** What is needed **
Report every line in the listing that contains the string "angles".

⁂

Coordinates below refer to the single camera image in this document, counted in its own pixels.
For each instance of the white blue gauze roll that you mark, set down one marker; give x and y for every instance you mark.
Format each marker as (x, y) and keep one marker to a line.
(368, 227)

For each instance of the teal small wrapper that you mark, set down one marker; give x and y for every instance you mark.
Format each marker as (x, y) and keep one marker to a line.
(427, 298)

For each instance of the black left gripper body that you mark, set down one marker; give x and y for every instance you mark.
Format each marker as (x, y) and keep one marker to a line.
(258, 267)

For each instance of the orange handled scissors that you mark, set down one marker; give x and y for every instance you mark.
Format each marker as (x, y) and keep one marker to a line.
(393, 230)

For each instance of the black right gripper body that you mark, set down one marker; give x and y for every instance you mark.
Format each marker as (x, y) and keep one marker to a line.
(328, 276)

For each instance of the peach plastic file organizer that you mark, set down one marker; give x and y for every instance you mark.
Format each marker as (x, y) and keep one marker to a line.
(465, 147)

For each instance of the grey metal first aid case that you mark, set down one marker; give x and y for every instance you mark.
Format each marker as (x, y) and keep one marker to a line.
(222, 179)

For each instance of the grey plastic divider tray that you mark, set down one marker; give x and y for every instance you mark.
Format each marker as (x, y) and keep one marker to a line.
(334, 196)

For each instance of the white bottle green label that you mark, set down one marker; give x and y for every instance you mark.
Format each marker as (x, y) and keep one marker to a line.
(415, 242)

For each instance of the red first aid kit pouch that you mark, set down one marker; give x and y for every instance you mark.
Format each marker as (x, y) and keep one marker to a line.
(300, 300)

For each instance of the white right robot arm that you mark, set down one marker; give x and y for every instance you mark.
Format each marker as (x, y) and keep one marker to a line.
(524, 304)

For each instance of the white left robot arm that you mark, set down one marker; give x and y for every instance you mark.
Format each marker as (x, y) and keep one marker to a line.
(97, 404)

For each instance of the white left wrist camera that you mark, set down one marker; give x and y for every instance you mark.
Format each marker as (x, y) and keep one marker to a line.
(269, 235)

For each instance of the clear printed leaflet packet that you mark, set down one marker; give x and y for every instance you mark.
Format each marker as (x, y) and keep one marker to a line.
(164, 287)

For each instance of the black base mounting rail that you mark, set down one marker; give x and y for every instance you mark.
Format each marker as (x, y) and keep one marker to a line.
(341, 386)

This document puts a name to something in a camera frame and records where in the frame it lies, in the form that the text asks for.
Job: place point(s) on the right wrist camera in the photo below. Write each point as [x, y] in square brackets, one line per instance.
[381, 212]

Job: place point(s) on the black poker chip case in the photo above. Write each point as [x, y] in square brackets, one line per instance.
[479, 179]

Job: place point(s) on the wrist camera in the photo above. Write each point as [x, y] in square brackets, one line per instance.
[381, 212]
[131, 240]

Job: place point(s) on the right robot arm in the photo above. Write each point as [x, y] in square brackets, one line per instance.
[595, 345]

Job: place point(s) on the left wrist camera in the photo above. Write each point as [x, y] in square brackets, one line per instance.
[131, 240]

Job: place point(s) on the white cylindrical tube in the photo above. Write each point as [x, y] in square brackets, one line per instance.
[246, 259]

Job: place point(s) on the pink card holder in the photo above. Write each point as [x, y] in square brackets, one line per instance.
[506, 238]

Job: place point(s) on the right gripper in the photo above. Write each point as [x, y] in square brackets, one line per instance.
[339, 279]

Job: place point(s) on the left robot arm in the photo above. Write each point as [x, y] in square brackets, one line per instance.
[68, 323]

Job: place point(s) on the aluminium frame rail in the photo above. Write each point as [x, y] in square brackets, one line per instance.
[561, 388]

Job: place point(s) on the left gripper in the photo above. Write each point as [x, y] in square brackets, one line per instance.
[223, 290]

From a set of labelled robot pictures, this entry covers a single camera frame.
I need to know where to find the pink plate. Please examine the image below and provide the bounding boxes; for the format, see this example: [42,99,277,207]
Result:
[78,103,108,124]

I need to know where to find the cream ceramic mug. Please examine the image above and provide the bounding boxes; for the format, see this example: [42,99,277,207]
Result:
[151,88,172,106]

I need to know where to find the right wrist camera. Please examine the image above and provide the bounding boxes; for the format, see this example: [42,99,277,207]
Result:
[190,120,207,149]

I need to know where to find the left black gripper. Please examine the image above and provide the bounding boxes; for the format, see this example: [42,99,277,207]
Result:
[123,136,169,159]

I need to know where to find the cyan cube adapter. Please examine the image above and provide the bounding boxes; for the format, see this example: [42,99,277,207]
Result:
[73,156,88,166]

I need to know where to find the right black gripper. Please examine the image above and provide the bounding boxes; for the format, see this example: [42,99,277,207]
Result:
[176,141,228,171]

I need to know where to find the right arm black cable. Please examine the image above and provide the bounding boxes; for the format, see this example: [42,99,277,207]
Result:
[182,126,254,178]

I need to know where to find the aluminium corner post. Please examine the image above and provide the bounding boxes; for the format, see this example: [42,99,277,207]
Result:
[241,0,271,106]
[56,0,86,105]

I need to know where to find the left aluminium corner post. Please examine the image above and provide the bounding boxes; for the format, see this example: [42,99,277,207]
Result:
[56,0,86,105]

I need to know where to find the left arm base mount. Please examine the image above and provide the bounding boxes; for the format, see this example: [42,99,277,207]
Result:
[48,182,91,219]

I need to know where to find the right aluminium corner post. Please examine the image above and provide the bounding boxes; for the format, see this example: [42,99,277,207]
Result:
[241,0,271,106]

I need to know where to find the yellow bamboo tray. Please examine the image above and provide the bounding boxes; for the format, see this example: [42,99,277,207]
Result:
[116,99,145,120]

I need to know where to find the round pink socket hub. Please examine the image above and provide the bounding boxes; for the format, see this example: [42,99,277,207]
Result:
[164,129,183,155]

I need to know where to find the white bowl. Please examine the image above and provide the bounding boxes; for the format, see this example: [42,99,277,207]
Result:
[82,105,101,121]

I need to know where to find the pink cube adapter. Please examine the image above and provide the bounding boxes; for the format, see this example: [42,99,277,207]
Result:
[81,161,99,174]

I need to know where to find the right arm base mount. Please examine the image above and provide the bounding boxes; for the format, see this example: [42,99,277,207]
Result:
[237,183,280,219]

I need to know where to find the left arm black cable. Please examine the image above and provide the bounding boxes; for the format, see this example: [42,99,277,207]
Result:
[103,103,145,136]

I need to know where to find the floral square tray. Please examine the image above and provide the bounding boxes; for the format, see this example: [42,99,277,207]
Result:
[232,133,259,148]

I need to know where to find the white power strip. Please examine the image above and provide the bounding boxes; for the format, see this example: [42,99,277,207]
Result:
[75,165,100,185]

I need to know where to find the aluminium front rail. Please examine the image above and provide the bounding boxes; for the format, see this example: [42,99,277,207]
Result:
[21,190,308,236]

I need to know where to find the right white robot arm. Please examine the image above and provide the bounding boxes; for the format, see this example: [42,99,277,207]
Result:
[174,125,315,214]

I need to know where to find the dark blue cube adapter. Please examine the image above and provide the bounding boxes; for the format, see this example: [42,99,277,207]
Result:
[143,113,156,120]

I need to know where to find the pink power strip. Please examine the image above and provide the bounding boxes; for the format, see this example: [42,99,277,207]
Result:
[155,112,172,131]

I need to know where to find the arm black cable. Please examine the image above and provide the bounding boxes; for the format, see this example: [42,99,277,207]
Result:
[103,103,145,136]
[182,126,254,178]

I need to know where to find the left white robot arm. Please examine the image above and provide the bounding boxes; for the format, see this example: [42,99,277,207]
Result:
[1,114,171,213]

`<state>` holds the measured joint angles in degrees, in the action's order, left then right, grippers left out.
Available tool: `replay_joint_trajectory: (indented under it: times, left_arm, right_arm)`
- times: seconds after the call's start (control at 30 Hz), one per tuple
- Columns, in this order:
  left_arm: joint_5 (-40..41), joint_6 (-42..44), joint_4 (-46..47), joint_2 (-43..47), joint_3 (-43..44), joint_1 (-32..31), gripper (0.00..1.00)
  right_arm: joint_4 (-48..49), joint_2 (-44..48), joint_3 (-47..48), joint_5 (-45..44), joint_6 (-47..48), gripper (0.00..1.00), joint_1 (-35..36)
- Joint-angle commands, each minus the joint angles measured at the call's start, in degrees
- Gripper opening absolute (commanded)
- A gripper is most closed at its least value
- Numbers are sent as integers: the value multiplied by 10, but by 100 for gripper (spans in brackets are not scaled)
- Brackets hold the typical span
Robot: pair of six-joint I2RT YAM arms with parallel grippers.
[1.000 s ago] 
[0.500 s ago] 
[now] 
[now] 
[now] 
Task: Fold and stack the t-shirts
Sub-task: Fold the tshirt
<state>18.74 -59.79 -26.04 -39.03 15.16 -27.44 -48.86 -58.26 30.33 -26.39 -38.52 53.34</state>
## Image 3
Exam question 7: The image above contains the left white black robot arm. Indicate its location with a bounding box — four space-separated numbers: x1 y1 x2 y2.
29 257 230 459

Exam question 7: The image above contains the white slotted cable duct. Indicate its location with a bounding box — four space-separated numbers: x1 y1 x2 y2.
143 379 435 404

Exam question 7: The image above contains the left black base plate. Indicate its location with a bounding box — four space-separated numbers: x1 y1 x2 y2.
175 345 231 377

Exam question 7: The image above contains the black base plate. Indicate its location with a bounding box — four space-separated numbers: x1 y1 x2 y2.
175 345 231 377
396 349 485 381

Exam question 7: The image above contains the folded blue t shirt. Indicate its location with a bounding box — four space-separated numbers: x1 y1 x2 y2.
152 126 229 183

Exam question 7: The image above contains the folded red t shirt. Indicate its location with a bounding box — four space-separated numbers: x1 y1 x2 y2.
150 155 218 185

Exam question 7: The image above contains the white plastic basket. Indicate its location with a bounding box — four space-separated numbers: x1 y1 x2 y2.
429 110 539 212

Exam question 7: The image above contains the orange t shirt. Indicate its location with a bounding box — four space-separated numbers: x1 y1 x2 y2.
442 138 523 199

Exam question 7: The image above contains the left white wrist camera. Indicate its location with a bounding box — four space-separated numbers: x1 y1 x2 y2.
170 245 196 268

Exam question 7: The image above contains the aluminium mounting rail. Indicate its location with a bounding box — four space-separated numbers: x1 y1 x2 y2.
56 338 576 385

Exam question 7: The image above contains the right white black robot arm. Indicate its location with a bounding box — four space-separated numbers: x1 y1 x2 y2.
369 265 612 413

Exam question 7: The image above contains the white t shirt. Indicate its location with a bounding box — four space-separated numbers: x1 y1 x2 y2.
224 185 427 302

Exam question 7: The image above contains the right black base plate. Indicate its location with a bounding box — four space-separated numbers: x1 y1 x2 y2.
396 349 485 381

⁂

** Written answer **
`<state>` holds the measured joint angles in degrees, in the action's order, left then right, grippers left out.
- Joint-angle commands, each minus the joint angles measured at the call's start, in degrees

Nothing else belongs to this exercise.